Chp 35 - Le Démon

8 minutes de lecture

Megane. Ils l’ont eu.

Mes yeux se verrouillent dans ceux de Grigorij. Depuis le début, il la visait. Il veut sans doute la garder pour lui, en faire sa pute. Sans se douter quelle furie il a réveillé.

— C’est fini, Damian, dit-il de sa voix mélodieuse. Tu as eu ta vengeance, d’accord. Mais tu dois passer la main, maintenant. Sur ce point, Mehmet avait raison.

Qamil Kelmendi intervient alors.

— Ce fils de chien a tué mon père ! beugle-t-il. Il faut qu’il paye ! Sa mort ne suffit pas !

Grigorij soupire, et sa main, doucement, caresse le flanc nu de Megane.

Mes ongles rentrent dans mes paumes. Comment ose-t-il la toucher…

— Je comprends. Cette requête est légitime… Damian, j’imagine que tu es prêt à souffrir ? Tu as souvent assisté aux mises à mort des proies de Hadès. Il ne faisait pas dans la dentelle…

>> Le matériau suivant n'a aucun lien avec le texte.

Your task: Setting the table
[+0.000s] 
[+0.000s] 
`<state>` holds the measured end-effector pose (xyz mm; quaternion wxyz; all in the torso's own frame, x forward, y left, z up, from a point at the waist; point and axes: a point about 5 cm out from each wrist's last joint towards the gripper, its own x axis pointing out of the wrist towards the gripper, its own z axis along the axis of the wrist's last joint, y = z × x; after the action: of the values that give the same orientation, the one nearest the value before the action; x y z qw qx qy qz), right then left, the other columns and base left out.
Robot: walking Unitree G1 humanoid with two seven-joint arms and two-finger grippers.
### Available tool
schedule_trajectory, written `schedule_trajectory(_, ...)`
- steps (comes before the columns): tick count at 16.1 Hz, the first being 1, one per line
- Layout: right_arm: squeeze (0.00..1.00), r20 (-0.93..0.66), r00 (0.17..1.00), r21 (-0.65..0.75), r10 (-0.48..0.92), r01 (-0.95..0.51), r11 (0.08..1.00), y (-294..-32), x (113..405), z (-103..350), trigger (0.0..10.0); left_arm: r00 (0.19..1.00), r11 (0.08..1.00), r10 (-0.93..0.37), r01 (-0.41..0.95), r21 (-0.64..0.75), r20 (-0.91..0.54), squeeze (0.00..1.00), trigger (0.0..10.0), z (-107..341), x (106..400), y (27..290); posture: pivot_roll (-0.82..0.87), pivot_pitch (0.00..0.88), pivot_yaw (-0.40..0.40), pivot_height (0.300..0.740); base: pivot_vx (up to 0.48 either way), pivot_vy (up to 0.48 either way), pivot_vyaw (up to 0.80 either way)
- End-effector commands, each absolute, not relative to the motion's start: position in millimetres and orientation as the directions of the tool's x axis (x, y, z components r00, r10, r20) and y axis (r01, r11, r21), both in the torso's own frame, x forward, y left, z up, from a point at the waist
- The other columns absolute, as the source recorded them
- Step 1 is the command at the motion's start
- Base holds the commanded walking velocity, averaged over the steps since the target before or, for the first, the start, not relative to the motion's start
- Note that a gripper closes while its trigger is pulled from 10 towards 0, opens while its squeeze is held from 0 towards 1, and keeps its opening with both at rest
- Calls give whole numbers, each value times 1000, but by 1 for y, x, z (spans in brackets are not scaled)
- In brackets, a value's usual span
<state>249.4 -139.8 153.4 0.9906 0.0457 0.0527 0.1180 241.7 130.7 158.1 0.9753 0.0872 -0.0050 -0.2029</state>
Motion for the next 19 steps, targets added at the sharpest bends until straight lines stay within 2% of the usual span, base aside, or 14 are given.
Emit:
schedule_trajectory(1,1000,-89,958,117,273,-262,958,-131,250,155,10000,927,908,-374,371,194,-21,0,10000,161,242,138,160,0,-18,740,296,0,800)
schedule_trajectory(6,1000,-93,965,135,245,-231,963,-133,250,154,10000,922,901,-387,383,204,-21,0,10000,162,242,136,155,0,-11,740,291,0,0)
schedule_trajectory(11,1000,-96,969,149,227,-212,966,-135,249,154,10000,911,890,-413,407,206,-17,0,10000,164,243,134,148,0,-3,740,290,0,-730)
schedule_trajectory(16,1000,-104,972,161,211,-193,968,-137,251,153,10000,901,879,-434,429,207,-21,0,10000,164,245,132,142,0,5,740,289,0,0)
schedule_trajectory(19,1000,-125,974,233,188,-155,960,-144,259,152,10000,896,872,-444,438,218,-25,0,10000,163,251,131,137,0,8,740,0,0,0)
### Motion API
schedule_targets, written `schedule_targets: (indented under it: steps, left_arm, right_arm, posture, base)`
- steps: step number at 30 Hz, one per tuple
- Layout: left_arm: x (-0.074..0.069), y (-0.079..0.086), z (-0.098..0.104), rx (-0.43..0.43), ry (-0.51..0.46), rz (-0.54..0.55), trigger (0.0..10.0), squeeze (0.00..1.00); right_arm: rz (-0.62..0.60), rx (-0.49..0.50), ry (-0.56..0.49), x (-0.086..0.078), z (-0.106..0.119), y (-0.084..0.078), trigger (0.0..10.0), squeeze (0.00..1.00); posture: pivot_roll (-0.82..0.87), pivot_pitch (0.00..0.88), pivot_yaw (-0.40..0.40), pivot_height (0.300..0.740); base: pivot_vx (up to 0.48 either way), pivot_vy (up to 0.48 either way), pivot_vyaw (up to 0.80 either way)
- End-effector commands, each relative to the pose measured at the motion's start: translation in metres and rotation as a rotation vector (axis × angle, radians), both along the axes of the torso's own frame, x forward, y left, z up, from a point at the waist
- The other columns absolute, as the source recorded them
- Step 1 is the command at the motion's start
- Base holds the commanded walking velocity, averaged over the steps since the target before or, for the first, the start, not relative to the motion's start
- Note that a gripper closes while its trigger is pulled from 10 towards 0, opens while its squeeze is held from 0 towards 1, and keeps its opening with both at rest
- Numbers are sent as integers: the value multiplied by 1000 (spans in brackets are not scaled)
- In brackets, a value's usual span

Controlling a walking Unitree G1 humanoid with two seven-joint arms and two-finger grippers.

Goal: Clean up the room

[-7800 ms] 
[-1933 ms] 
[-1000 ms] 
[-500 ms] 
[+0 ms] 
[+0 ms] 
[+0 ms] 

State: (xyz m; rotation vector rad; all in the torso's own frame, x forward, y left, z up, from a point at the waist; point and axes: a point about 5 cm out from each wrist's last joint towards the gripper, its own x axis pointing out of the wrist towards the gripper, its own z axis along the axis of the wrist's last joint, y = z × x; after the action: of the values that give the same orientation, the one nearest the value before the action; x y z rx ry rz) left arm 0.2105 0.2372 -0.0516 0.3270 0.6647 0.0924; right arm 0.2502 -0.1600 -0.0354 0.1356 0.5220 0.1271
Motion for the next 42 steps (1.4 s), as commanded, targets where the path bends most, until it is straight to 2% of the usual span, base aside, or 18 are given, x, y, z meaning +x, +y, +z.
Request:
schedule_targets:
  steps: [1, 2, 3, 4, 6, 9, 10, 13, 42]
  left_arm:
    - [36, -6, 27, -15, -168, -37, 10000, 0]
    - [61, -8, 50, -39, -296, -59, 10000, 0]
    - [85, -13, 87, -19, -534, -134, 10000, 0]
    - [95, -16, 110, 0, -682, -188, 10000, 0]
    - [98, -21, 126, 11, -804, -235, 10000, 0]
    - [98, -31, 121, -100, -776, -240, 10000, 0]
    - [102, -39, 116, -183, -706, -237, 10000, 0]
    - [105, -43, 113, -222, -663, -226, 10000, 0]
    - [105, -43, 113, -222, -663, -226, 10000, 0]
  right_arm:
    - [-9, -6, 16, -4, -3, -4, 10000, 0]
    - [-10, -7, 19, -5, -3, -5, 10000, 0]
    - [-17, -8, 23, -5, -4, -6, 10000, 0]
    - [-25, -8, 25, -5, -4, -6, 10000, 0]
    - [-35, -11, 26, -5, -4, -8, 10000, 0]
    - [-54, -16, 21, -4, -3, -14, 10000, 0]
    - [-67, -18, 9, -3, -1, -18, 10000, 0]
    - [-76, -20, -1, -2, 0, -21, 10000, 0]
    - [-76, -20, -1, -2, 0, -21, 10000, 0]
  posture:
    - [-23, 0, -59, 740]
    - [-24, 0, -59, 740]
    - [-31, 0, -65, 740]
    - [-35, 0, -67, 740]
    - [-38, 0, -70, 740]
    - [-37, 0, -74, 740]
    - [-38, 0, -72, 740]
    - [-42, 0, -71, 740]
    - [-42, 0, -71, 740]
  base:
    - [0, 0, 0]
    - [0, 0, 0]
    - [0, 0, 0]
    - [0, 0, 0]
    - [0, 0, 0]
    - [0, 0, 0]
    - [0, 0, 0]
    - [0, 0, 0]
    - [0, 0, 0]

— Les Kyanos ne sont pas comme nous : ils ne ressentent pas la douleur, objecte Bektash. Ils s’y complaisent, même. J’ai entendu dire que Vassili a été torturé pendant toute une nuit par la mafia du Pirée au tous débuts de son business, et ils ont fini par le relâcher car plus ils le faisaient saigner, plus il riait comme un dément. Tout le monde connait cette histoire. Ils ne sont qu’à moitié humains… mais il y a une chose qui le brisera, avant que je le décapite et lui arrache le cœur : la dégradation collective de sa chienne rousse, ici même, par tous, devant lui. Et la certitude qu’elle servira encore et encore après sa mort, jusqu’à ce qu’elle en crève.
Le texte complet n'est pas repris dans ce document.